It is said that wool holds about 30% of its weight in liquid. They may feel damp when the cloth underneath is wet but not yet “leak”, you’ll need to change your little one and hang the cover up to dry.

Recycled wool sweater to make diaper covers

Choose At Least 70% Animal Wool or Hair to make Diaper Covers

When you use wool as a cover – You need to make sure that there is enough absorbent cloth (i.e. fitted, prefold, or flat diaper) underneath to hold the amount that your little one makes. Change him/her once she is wet. When one pair becomes damp, change your baby and alternate with another bottom, air drying between each diaper change. So unless your baby soils the wool or gets it soaked, you should get through the day wearing two bottoms. I wash my wool soakers anywhere from every 2 weeks to once a month unless really soiled. No cover is “bullet proof” without a good diaper underneath it.

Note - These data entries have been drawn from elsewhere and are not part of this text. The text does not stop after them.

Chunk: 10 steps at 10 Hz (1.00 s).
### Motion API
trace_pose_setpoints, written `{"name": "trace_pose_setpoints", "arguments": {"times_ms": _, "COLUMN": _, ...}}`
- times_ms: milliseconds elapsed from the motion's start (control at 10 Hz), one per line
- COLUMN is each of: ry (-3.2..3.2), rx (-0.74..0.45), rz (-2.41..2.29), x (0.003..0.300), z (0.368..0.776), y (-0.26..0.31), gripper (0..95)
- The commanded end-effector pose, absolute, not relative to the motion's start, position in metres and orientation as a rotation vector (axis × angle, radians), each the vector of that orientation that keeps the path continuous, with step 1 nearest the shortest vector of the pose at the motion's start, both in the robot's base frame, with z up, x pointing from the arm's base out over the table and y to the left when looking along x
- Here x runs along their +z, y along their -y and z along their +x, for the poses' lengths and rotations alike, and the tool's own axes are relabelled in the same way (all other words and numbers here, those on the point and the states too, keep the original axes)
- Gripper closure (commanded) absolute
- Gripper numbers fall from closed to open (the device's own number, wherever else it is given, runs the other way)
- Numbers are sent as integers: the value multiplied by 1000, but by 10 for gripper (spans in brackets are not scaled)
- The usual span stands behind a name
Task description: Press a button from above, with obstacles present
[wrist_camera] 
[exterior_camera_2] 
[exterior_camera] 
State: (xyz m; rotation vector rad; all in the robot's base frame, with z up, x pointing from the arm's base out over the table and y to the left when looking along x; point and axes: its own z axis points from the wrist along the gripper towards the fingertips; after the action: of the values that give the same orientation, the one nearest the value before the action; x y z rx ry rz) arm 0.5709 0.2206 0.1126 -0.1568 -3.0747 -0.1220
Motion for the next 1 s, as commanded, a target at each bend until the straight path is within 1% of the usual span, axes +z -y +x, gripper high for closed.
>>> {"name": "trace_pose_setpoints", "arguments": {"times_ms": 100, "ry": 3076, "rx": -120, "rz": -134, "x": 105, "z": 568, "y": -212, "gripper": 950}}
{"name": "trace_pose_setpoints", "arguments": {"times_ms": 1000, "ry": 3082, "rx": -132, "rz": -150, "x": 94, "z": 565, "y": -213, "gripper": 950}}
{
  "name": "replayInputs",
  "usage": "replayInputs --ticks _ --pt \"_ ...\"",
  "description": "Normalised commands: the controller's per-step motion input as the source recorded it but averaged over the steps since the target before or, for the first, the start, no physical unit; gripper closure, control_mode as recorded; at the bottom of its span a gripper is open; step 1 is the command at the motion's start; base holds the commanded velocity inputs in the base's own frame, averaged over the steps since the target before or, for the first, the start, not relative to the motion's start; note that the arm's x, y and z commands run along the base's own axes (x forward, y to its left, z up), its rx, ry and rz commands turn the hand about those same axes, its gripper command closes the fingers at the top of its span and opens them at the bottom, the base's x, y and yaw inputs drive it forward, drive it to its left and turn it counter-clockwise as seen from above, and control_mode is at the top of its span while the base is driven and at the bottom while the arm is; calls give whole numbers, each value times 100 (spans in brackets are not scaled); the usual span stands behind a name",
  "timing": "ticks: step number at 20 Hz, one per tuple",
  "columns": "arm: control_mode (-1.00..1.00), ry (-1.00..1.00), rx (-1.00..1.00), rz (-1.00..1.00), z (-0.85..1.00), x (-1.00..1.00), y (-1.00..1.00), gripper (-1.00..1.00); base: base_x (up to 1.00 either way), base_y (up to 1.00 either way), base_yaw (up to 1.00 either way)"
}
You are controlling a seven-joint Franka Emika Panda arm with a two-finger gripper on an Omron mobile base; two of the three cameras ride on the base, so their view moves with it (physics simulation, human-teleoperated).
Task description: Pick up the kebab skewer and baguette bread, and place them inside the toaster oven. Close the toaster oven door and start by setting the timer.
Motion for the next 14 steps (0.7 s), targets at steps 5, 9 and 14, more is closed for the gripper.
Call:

Wool is not a water proof material.

Washing your woolies – You don’t need to rinse wool when you wash it with a wool wash, just gently squeeze out the excess water.  Do not wring them out.  I use Eucalan and have good results. 

 Don’t use regular laundry detergent because it can strip the natural oils out of the wool.  Be careful not to use water that is too warm and do not agitate them too much – this could cause them to felt or shrink.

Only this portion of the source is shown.